▶ Work instructions
The data below is to be repeated in full, exactly as given.

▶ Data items
-- Opening Marker --

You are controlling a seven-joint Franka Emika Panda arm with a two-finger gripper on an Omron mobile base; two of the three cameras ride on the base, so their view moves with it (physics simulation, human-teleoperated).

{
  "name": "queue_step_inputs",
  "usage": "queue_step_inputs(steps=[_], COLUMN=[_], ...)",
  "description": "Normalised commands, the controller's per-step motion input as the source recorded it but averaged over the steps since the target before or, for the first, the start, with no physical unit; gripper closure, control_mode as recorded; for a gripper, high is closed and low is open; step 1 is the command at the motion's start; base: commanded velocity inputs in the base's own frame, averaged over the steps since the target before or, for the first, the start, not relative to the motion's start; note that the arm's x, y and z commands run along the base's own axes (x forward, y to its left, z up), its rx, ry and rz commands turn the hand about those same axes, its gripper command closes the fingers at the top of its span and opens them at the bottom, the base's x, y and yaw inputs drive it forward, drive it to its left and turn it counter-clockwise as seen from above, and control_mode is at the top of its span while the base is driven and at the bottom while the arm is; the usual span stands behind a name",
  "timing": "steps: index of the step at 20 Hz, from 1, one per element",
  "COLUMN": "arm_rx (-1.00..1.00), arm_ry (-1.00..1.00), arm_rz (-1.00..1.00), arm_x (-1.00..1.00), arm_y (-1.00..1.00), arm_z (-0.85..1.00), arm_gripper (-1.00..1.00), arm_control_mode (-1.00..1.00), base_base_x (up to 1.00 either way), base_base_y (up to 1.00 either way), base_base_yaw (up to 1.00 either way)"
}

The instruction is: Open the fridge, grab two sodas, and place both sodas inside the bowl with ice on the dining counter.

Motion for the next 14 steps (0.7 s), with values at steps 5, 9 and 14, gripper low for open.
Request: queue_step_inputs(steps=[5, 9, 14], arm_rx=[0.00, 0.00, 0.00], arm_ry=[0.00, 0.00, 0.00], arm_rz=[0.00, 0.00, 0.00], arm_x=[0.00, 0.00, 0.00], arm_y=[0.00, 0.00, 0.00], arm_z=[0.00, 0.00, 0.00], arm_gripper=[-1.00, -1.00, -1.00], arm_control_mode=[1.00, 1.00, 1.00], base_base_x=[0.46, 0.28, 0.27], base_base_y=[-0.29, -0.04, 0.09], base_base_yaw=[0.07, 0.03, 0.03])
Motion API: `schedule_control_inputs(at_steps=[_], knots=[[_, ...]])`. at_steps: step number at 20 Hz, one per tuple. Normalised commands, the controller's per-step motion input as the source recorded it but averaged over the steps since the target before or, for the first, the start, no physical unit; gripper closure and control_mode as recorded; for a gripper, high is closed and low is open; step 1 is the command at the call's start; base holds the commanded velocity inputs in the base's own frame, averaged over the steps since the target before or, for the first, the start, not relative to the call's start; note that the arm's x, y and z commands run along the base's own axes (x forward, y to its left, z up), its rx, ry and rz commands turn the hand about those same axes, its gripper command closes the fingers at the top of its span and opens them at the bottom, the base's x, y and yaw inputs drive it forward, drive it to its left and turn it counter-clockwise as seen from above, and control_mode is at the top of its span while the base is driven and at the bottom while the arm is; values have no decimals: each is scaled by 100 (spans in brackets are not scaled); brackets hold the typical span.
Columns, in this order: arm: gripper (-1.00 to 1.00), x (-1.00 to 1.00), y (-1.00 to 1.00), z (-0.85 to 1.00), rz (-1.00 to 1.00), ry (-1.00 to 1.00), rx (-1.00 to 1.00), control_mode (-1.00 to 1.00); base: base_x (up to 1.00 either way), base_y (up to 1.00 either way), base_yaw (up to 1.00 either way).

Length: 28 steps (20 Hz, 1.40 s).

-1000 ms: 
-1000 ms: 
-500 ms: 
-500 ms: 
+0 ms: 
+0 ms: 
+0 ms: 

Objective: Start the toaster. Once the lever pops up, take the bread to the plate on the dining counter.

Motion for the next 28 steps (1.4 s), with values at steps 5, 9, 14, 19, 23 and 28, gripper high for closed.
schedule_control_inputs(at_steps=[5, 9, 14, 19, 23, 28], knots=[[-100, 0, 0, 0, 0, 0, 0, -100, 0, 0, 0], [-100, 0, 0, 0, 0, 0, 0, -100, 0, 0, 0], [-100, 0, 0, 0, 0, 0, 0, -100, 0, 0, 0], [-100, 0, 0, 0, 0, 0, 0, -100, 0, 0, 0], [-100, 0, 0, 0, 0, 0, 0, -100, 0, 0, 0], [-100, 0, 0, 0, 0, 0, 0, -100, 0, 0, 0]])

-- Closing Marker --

▶ Expected answer
You are controlling a seven-joint Franka Emika Panda arm with a two-finger gripper on an Omron mobile base; two of the three cameras ride on the base, so their view moves with it (physics simulation, human-teleoperated).

{
  "name": "queue_step_inputs",
  "usage": "queue_step_inputs(steps=[_], COLUMN=[_], ...)",
  "description": "Normalised commands, the controller's per-step motion input as the source recorded it but averaged over the steps since the target before or, for the first, the start, with no physical unit; gripper closure, control_mode as recorded; for a gripper, high is closed and low is open; step 1 is the command at the motion's start; base: commanded velocity inputs in the base's own frame, averaged over the steps since the target before or, for the first, the start, not relative to the motion's start; note that the arm's x, y and z commands run along the base's own axes (x forward, y to its left, z up), its rx, ry and rz commands turn the hand about those same axes, its gripper command closes the fingers at the top of its span and opens them at the bottom, the base's x, y and yaw inputs drive it forward, drive it to its left and turn it counter-clockwise as seen from above, and control_mode is at the top of its span while the base is driven and at the bottom while the arm is; the usual span stands behind a name",
  "timing": "steps: index of the step at 20 Hz, from 1, one per element",
  "COLUMN": "arm_rx (-1.00..1.00), arm_ry (-1.00..1.00), arm_rz (-1.00..1.00), arm_x (-1.00..1.00), arm_y (-1.00..1.00), arm_z (-0.85..1.00), arm_gripper (-1.00..1.00), arm_control_mode (-1.00..1.00), base_base_x (up to 1.00 either way), base_base_y (up to 1.00 either way), base_base_yaw (up to 1.00 either way)"
}

The instruction is: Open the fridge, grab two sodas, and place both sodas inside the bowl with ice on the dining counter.

Motion for the next 14 steps (0.7 s), with values at steps 5, 9 and 14, gripper low for open.
Request: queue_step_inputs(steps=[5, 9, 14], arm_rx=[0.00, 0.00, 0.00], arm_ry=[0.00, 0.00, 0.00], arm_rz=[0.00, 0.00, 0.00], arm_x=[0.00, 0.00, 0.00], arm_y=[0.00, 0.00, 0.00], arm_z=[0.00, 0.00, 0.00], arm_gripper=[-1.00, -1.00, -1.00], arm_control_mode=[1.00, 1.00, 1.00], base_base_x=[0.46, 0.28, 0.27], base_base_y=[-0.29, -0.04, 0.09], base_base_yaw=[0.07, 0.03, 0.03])
Motion API: `schedule_control_inputs(at_steps=[_], knots=[[_, ...]])`. at_steps: step number at 20 Hz, one per tuple. Normalised commands, the controller's per-step motion input as the source recorded it but averaged over the steps since the target before or, for the first, the start, no physical unit; gripper closure and control_mode as recorded; for a gripper, high is closed and low is open; step 1 is the command at the call's start; base holds the commanded velocity inputs in the base's own frame, averaged over the steps since the target before or, for the first, the start, not relative to the call's start; note that the arm's x, y and z commands run along the base's own axes (x forward, y to its left, z up), its rx, ry and rz commands turn the hand about those same axes, its gripper command closes the fingers at the top of its span and opens them at the bottom, the base's x, y and yaw inputs drive it forward, drive it to its left and turn it counter-clockwise as seen from above, and control_mode is at the top of its span while the base is driven and at the bottom while the arm is; values have no decimals: each is scaled by 100 (spans in brackets are not scaled); brackets hold the typical span.
Columns, in this order: arm: gripper (-1.00 to 1.00), x (-1.00 to 1.00), y (-1.00 to 1.00), z (-0.85 to 1.00), rz (-1.00 to 1.00), ry (-1.00 to 1.00), rx (-1.00 to 1.00), control_mode (-1.00 to 1.00); base: base_x (up to 1.00 either way), base_y (up to 1.00 either way), base_yaw (up to 1.00 either way).

Length: 28 steps (20 Hz, 1.40 s).

-1000 ms: 
-1000 ms: 
-500 ms: 
-500 ms: 
+0 ms: 
+0 ms: 
+0 ms: 

Objective: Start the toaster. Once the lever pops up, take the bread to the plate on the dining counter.

Motion for the next 28 steps (1.4 s), with values at steps 5, 9, 14, 19, 23 and 28, gripper high for closed.
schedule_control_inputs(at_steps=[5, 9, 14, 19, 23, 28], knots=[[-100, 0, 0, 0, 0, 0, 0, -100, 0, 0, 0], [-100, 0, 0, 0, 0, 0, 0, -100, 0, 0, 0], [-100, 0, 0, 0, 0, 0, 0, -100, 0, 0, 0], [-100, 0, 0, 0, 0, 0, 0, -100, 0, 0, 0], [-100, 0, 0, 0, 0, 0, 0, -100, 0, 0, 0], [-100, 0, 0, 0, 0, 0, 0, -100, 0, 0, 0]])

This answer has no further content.